With the 1947 results in hand, investigators began to look at cause and effect. Although they felt that environmental influences had undoubtedly played a role there has been no agreement on cause [1]. In a retrospective, Deary and co-authors believed that the 1947 results were an early example of a phenomenon famously described by psychologist James Flynn [4]. Flynn observed that when the same intelligence test was administered to successive generations of test takers, the current generation invariably scored better on the test than did previous generations regardless of test design [5]. Flynn theorised that intelligence increases in response to an increasingly complex world [6].

If Flynn’s theory explains why children in 1947 were more intelligent than those in 1932 then the story ends and the Scottish Surveys return to obscurity. But there is an alternate theory, one that comes from studying children who have lived in leaded environments. As applied to the Scotland of the early twentieth century, the theory holds that as environmental lead contamination declined children in the 1947 Cohort absorbed less of the metal. It will be argued that together with changes in the social ecology of the country the decline resulted in a reduction in lead body burden. This reduction it is believed allowed children in the 1947 Cohort to perform better on the intelligence test than children in the earlier cohort.

2. Lead in Drinking Water

Roughly 150 years ago, cities all over the world installed lead pipes to distribute water,” wrote Dr. Werner Troesken in his book The Great Lead Water Pipe Disaster [7]. Municipally owned lead service pipes for the delivery of drinking water existed in Scotland until well into the early part of this century [8]. In the mid-1970s, in response to growing concerns about lead in the environment, authorities conducted the most comprehensive survey of lead in water ever undertaken in Great Britain [9]. What they found was that the amount of lead in drinking water correlated directly with the lead content of the pipes and fixtures supplying the water [9]. As part of the survey, authorities drew water samples from 2,317 randomly selected households in England, 574 in Scotland, and 290 in Wales [9]. After confirming that the survey’s demographics matched those of the countries under study, investigators extrapolated their findings. Based on “first draw” samples (see note 6) they estimated that 45.8% of homes in England, 58.4% in Scotland, and 37.9% in Wales had lead levels above a detectable minimum [9]. For the highest detected levels of lead (0.3 mg/L and greater), there was an even greater difference; 0.6% of homes in England, 11.3% in Scotland, and 0.8% in Wales were estimated to have such levels [9]. For “daytime” samples (see note 7) the differences trended in the same direction albeit with different numbers [9]. Lead-solvency, here defined as any process able to release lead into drinking water whether corrosion is present or not, explained much of the difference.

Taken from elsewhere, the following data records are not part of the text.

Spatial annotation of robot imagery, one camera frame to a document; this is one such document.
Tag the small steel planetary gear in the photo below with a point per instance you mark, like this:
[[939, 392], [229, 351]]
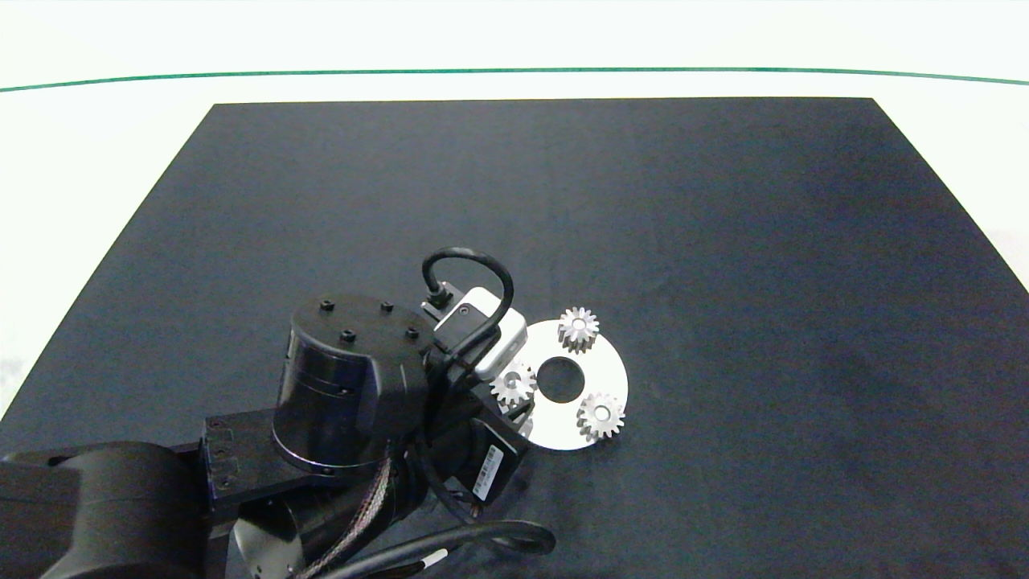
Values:
[[502, 387], [567, 326], [612, 416]]

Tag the round white carrier plate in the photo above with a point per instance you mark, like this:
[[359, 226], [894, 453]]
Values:
[[612, 374]]

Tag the dark table mat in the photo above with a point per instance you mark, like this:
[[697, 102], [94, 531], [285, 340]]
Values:
[[723, 241]]

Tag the thin green tape line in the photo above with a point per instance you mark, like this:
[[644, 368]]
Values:
[[514, 71]]

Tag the boxy silver wrist camera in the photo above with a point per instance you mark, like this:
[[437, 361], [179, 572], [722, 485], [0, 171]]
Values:
[[498, 338]]

2.1. Lead Content of Household Plumbing

In the presence of lead plumbing the amount of lead in drinking water may be increased by: (a) increase in water acidity, (b) increase in water temperature, (c) age of the plumbing, (d) the use of lead-lined residential storage tanks, (e) the use of pipes made of different metals (usually copper and lead), (f) contact time between lead and water, (g) water pressure and turbulence of flow and, (h) thermal expansion of the pipe [10]. It can also be increased through the disruption of pipe deposits from public water flow cycling on and off and, as described above, the total lead content of the pipes and fixtures that connect the water main—which was usually made of steel or iron, not lead—with the household taps [11, 12]. In Scotland acidic water was the major reason for lead-solvency.

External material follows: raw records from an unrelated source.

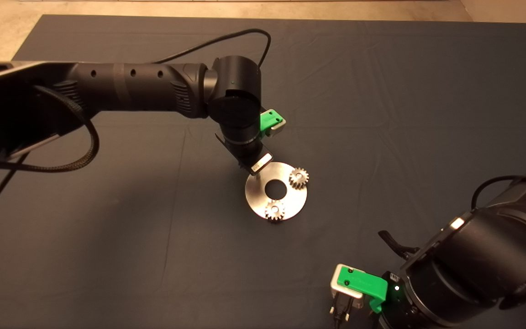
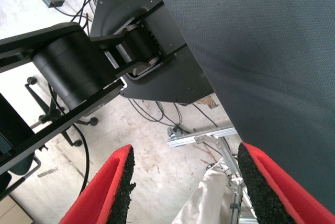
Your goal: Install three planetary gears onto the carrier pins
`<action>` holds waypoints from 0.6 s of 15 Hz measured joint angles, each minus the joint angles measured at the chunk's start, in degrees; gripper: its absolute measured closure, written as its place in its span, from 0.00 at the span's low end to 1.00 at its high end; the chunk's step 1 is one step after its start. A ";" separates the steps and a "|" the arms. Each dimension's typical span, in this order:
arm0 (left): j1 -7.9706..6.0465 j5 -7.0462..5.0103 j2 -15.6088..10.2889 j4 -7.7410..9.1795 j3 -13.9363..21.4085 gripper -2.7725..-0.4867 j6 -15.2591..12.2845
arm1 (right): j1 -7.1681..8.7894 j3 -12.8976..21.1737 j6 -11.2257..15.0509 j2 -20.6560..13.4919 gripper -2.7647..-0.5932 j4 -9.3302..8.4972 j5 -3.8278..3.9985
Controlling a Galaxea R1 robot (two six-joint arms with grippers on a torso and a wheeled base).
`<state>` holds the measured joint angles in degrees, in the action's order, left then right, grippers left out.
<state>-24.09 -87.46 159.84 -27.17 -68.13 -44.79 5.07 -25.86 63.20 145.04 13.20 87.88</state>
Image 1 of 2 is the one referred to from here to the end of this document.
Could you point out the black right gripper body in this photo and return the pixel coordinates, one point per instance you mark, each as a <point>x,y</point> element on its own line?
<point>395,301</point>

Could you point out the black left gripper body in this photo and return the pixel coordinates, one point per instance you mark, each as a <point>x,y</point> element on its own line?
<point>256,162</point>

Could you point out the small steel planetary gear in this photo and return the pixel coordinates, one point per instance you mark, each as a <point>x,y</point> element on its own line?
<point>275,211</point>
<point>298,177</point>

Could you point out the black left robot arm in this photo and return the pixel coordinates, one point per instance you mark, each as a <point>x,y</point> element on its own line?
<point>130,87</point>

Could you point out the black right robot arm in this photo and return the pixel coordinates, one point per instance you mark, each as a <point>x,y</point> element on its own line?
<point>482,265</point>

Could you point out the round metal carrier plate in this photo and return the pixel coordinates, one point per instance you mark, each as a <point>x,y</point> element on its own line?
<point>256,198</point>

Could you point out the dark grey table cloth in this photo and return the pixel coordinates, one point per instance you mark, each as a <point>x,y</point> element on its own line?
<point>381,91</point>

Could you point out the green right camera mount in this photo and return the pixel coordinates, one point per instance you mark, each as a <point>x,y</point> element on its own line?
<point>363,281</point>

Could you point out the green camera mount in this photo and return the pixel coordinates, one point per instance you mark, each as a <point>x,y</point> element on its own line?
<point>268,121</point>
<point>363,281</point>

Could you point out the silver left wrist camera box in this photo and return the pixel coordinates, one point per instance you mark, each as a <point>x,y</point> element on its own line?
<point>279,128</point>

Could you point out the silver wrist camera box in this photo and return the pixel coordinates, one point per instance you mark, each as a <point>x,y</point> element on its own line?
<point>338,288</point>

Reliable “always flowing” public water systems were uncommon in Great Britain until well into the twentieth century. For a variety of reasons, water service was routinely interrupted for several hours each day forcing the householder to look for other ways to keep water available at the tap [13, 14]. The usual solution was the household “cistern,” a large tank integrated into the plumbing that held as much as several hundred gallons or more. Frequently this was a large box made either of wood lined with lead or wholly of lead [12]. Cisterns were also common in rural areas where household water needs were met solely through the collection and storage of rain [14]. Although persistent published reports appeared alerting readers to the risk of poisoning from lead cisterns, improvements to plumbing infrastructure were not quickly or widely adopted. When they began to be implemented as part of new housing construction, it was too little and too late for the 1932 Cohort, all of whom had been born in 1921.

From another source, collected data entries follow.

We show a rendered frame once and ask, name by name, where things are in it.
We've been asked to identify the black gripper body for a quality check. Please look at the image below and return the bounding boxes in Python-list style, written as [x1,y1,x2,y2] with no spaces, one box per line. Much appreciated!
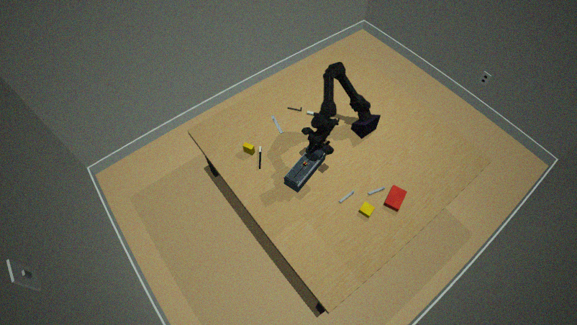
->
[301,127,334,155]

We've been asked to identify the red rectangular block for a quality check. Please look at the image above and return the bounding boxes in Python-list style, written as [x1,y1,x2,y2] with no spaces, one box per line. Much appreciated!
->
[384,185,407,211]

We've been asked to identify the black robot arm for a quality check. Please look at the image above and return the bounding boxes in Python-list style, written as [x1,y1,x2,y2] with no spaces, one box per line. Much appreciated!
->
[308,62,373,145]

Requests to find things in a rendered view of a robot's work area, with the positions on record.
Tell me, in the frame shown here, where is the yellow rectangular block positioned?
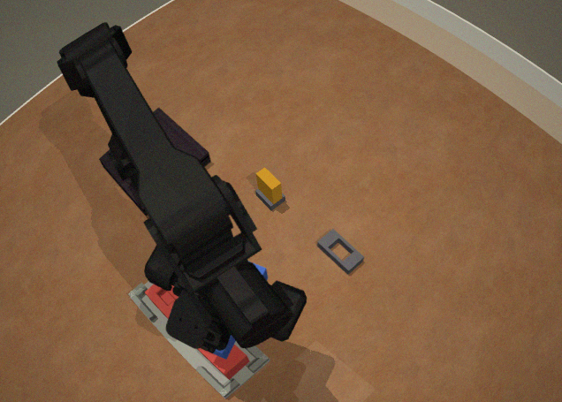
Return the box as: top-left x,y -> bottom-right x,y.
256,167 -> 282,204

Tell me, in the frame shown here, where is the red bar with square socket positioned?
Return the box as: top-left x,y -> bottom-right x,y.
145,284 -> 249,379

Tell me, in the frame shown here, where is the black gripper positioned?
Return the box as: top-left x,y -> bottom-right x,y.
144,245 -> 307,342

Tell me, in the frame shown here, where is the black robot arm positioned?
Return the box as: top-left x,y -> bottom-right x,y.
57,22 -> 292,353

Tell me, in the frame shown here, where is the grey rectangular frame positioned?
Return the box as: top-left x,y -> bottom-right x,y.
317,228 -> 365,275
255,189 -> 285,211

2.2. Obstacles to Plumbing Improvements

Although there had long been a recommendation to construct cisterns and pipes of lead-free materials in lead-solvent areas, there was a countervailing belief that given the right water chemistry further dissolution and corrosion of plumbing would be prevented once the action of water on lead had laid down a protective and impermeable barrier of metallic salts, which combined with organic matter in the water would shield the soft bare metal from further damage [11, 14, 15]. The problem would correct itself in effect. However the barrier could become damaged for any number of reasons, exposing the consumer to lead once again. A second obstacle to the adoption of plumbing improvements was that lead plumbing, particularly lead cisterns, were practically indestructible, as one observer noted, leading to extraordinarily long replacement cycles. In an investigation of a spontaneous outbreak of lead poisoning in the Scottish Highlands in 1974, the source of the lead was found to be the plumbing and in particular the lead cistern, which in one case was almost 200 years old [16]. Finally, in the first half of the twentieth century the vast majority of Scotlanders did not own the homes they lived in. They rented. It is estimated that in 1914 this circumstance applied to 90% or more of the population of Scotland [17]. That meant that the average householder did not have the legal right to remove lead from the plumbing even if he or she wanted to, and in the absence of government mandates or financial penalties, the landlord had no incentive. Improvements would have to wait for government action on housing as well as official recognition that lead poisoning from drinking water was a problem.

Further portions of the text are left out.